Exercise instructions:
An exact retyping of all lines below is the answer; pictures do not belong in it.

Collected material:

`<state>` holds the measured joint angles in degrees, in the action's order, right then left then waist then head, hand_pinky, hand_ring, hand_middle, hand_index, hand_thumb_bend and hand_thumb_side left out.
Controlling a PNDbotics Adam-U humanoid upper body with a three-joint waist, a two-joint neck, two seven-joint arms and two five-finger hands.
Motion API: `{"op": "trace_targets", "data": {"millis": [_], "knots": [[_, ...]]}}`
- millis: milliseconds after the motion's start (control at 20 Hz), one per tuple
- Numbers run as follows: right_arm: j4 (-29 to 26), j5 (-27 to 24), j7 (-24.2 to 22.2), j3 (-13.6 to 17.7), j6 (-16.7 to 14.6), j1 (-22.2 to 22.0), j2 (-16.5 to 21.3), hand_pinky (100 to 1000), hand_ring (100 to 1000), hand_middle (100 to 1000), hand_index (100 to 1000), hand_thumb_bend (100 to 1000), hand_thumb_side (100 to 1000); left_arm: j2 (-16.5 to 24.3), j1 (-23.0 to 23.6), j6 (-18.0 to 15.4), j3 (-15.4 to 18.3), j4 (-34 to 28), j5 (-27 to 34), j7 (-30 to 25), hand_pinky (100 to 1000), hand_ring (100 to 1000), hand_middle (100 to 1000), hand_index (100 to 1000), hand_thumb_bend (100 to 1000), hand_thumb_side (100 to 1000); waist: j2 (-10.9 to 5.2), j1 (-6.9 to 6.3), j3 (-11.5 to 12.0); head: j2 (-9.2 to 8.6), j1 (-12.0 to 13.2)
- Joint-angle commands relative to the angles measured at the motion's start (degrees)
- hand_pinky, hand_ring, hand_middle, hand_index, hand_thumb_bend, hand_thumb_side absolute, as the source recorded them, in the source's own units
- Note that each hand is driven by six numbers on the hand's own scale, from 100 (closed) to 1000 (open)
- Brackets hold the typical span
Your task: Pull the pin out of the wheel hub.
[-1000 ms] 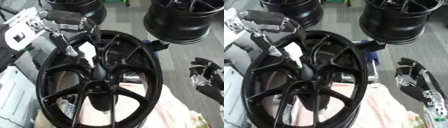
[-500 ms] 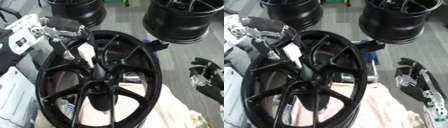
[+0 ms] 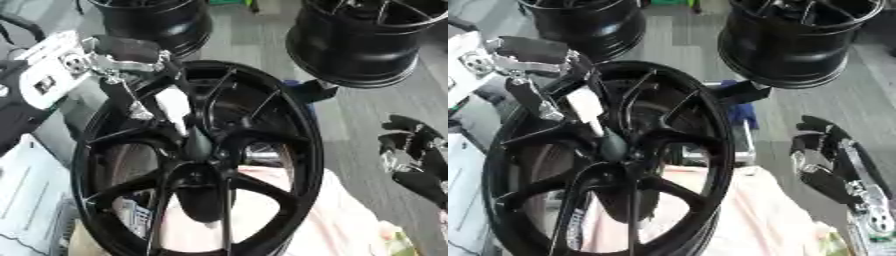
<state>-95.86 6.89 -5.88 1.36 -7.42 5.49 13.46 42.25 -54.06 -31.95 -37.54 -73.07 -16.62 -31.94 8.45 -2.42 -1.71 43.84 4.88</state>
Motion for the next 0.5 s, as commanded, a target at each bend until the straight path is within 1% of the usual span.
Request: {"op": "trace_targets", "data": {"millis": [50,100,150,200,300,500], "knots": [[-0.4,0.1,0.0,0.0,0.0,0.4,1.2,751,718,741,847,100,130,0.9,-1.3,-20.0,1.4,1.0,1.7,-20.0,764,557,464,554,193,125,-0.98,0.13,0.0,0.27,0.1],[-0.4,0.1,0.0,0.0,0.0,0.4,1.2,752,718,741,847,100,130,0.9,-1.3,-20.0,1.7,1.5,2.2,-20.0,755,534,430,524,153,128,-0.99,0.14,0.0,0.27,0.1],[-0.4,0.1,0.0,0.0,0.0,0.4,1.2,751,718,741,847,100,130,0.8,-1.3,-20.0,2.2,2.1,2.8,-20.0,751,527,416,511,135,130,-0.99,0.16,0.1,0.27,0.1],[-0.4,0.1,0.0,0.0,0.0,0.4,1.1,752,718,741,847,100,131,0.8,-1.4,-20.0,2.6,2.5,3.4,-20.0,741,501,375,475,100,135,-1.00,0.18,0.1,0.27,0.1],[-0.3,0.1,0.0,0.0,0.0,0.4,1.1,752,718,741,847,100,130,0.6,-1.7,-20.0,3.9,3.6,5.0,-20.0,736,487,354,456,100,140,-1.04,0.23,0.1,0.27,0.1],[-0.3,0.1,0.0,0.1,0.0,0.3,1.1,752,718,741,847,100,129,0.3,-3.0,-19.2,6.8,4.5,7.8,-20.0,735,480,346,450,100,145,-1.19,0.32,0.2,0.27,0.2]]}}
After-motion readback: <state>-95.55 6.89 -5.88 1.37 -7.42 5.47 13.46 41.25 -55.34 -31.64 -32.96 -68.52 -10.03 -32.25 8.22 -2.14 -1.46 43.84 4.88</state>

Task output:
`<state>` holds the measured joint angles in degrees, in the action's order, right then left then waist then head, hand_pinky, hand_ring, hand_middle, hand_index, hand_thumb_bend and hand_thumb_side left out.
Controlling a PNDbotics Adam-U humanoid upper body with a three-joint waist, a two-joint neck, two seven-joint arms and two five-finger hands.
Motion API: `{"op": "trace_targets", "data": {"millis": [_], "knots": [[_, ...]]}}`
- millis: milliseconds after the motion's start (control at 20 Hz), one per tuple
- Numbers run as follows: right_arm: j4 (-29 to 26), j5 (-27 to 24), j7 (-24.2 to 22.2), j3 (-13.6 to 17.7), j6 (-16.7 to 14.6), j1 (-22.2 to 22.0), j2 (-16.5 to 21.3), hand_pinky (100 to 1000), hand_ring (100 to 1000), hand_middle (100 to 1000), hand_index (100 to 1000), hand_thumb_bend (100 to 1000), hand_thumb_side (100 to 1000); left_arm: j2 (-16.5 to 24.3), j1 (-23.0 to 23.6), j6 (-18.0 to 15.4), j3 (-15.4 to 18.3), j4 (-34 to 28), j5 (-27 to 34), j7 (-30 to 25), hand_pinky (100 to 1000), hand_ring (100 to 1000), hand_middle (100 to 1000), hand_index (100 to 1000), hand_thumb_bend (100 to 1000), hand_thumb_side (100 to 1000); waist: j2 (-10.9 to 5.2), j1 (-6.9 to 6.3), j3 (-11.5 to 12.0); head: j2 (-9.2 to 8.6), j1 (-12.0 to 13.2)
- Joint-angle commands relative to the angles measured at the motion's start (degrees)
- hand_pinky, hand_ring, hand_middle, hand_index, hand_thumb_bend, hand_thumb_side absolute, as the source recorded them, in the source's own units
- Note that each hand is driven by six numbers on the hand's own scale, from 100 (closed) to 1000 (open)
- Brackets hold the typical span
Your task: Pull the pin out of the wheel hub.
[-1000 ms] 
[-500 ms] 
[+0 ms] 
<state>-95.86 6.89 -5.88 1.36 -7.42 5.49 13.46 42.25 -54.06 -31.95 -37.54 -73.07 -16.62 -31.94 8.45 -2.42 -1.71 43.84 4.88</state>
Motion for the next 0.5 s, as commanded, a target at each bend until the straight path is within 1% of the usual span.
Request: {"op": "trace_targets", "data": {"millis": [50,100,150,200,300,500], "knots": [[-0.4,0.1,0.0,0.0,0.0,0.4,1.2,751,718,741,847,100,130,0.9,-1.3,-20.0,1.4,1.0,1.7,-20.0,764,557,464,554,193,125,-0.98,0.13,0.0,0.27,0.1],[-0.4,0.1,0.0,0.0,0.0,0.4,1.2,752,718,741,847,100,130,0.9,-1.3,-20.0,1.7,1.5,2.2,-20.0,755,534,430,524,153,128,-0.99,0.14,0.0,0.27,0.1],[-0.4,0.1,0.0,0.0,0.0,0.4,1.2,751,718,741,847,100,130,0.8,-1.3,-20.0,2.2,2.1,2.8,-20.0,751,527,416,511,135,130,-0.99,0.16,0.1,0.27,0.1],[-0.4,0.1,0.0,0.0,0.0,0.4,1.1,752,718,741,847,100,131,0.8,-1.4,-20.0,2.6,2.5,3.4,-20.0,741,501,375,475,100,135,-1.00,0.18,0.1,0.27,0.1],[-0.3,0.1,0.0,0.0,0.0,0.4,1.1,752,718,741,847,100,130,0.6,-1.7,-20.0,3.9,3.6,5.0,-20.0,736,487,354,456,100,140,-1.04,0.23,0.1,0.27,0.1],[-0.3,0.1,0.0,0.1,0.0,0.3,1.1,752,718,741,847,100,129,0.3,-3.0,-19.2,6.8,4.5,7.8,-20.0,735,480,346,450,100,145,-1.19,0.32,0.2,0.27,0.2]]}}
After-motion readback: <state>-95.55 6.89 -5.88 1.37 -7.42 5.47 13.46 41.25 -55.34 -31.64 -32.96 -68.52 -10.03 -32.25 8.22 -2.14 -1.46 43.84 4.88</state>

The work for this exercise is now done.